Since the early 1980s, a growing number of novelists in Britain, Europe, and their former colonies have written works set in, or in some way dealing with, the long eighteenth century. That these works constitute a genuine literary subgenre is beyond dispute, but what cultural work this subgenre might be doing is only beginning to be understood. While it would be relatively easy to argue that these novels participate in a distinctly postmodern and/or postcolonial interpretation of history, such readings would only scratch the surface of their accomplishment. Any really forceful reading of them must come to terms with why the seventeenth and eighteenth centuries in particular should be attracting attention.

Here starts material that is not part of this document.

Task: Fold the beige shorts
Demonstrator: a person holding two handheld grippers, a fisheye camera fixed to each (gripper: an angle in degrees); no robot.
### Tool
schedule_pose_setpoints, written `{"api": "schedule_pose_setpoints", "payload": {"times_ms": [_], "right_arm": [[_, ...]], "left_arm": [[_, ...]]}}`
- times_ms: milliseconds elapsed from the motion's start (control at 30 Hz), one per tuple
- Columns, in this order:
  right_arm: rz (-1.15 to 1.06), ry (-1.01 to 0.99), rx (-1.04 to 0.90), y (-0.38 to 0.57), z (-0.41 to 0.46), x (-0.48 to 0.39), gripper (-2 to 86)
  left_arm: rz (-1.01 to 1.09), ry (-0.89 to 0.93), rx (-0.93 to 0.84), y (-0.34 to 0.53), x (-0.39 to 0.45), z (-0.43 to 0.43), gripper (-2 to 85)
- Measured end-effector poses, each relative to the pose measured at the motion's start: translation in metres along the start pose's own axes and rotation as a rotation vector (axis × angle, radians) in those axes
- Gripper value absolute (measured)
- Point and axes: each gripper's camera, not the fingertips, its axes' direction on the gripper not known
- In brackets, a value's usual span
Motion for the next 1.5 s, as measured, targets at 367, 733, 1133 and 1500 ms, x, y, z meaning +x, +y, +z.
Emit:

What is the draw? Two things stand out for me, both of which have been noted by other critics, in other contexts. First, in the late twentieth century we have become obsessed with the question of what it means to be human, cyberspace making us all wonder whether we are not pure mind as opposed to body, and cyborgs making us wonder just the opposite. 1 With these questions in mind, it makes sense to look back to the origins of that dualism—to look back, in other words, to Descartes’ articulation of the idea that human beings were defined by their minds in opposition to their animal/mechanical bodies, and to the reception of his ideas over the next century or so. Second, the European empires that were taking shape in the seventeenth and eighteenth centuries have only recently been dismantled. That contemporary writers should be looking back to colonial origins—and, as Clement Hawes has argued of Midnight’s Children, undoing the self-justifying narratives of imperialism 2 —is eminently comprehensible. Finally, thinking about these two points in relation to each other, a third emerges, one which suggests that the construction of the Cartesian subject as a distinctively human mind attached...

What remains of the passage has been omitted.